There’s that BUT GOD again.

He whispers ever so gently. Softly. He holds my hand. He reminds me that HE is good and HE is faithful. HE gives me strength. HE gives me courage and HE makes me want to be brave DAUNTLESS.

He says to not grow weary in doing good. HE says that he’s not finished with me yet. I’m reminded of who HE is and who I am because of HIM.

So let’s not get tired of doing what is good. At just the right time we will reap a harvest of blessing if we don’t give up. (‭Galatians‬ ‭6‬:‭9‬ NLT)
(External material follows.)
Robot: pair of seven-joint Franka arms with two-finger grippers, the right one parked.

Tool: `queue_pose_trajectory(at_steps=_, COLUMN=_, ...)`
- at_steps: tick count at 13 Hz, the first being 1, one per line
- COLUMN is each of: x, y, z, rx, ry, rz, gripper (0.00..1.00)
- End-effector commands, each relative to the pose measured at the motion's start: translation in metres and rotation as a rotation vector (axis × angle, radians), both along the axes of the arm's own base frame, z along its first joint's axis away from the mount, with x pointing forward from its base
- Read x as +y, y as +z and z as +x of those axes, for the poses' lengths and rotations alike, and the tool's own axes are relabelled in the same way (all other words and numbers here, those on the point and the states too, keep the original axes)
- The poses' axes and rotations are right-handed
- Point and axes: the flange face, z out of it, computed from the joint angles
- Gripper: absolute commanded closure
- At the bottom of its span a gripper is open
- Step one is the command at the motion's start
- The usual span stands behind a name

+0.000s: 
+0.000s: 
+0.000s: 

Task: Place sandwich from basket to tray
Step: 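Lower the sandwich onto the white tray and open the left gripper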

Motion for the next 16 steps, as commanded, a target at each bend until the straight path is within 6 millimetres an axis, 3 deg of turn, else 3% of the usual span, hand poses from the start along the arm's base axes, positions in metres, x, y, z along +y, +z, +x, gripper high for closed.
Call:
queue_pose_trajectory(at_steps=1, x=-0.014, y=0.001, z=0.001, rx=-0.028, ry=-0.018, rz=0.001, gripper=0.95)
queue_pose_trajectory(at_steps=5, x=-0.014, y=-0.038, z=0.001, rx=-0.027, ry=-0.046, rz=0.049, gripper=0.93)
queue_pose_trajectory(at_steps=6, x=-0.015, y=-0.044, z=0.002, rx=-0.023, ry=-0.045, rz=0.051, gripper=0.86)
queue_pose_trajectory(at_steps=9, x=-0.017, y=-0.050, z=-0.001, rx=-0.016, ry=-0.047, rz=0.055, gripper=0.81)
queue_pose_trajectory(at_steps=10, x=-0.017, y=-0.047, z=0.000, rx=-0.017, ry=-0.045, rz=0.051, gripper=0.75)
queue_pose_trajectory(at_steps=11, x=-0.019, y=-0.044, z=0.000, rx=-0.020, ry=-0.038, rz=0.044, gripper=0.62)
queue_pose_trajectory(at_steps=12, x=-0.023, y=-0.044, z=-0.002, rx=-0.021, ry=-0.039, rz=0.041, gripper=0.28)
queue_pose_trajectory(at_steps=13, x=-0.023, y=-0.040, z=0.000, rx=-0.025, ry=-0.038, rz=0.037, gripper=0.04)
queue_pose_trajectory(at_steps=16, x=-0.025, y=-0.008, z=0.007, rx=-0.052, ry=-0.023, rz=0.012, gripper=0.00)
Not a good Christian. But a real Christian. A Jesus loving, needy of my Savior, redeemed, unfinished Christian.

Maybe a better way of saying it is that I’m an authentic follower of Christ that is pursuing goodness. Pursuing holiness. Pursuing God.

for it is written: “Be holy, because I am holy.” (‭1 Peter‬ ‭1‬:‭16‬ NIV)

And the best part is that Jesus loves me. He loves me flaws and all. He loves me in spite of me. And HE can’t love me anymore tomorrow than HE already loves me today. His love isn’t performance based. He loves me and because of that love I’m sure of one thing. All that matters is what my Father God knows and thinks of me. He knows my heart.

Jesus Christ is the same yesterday and today and forever. (‭Hebrews‬ ‭13‬:‭8‬ NIV)

Those who are authentic believers and followers of Christ should be on a journey of pursuing holiness and pursuing righteousness. The only thing we should compare our goodness to is to God. His is the standard of goodness.

A certain ruler asked him, “Good teacher, what must I do to inherit eternal life?” “Why do you call me good?” Jesus answered. “No one is good—except God alone. (‭Luke‬ ‭18‬:‭18-19‬ NIV)

Just remember that if you are an authentic follower of Christ, you are unfinished. A work in progress. And so am I. Better than I was yesterday (sometimes). Hopefully closer to who HE wants me to be tomorrow. Growing. Always growing. Not becoming stagnant. Following in the footsteps of my Savior.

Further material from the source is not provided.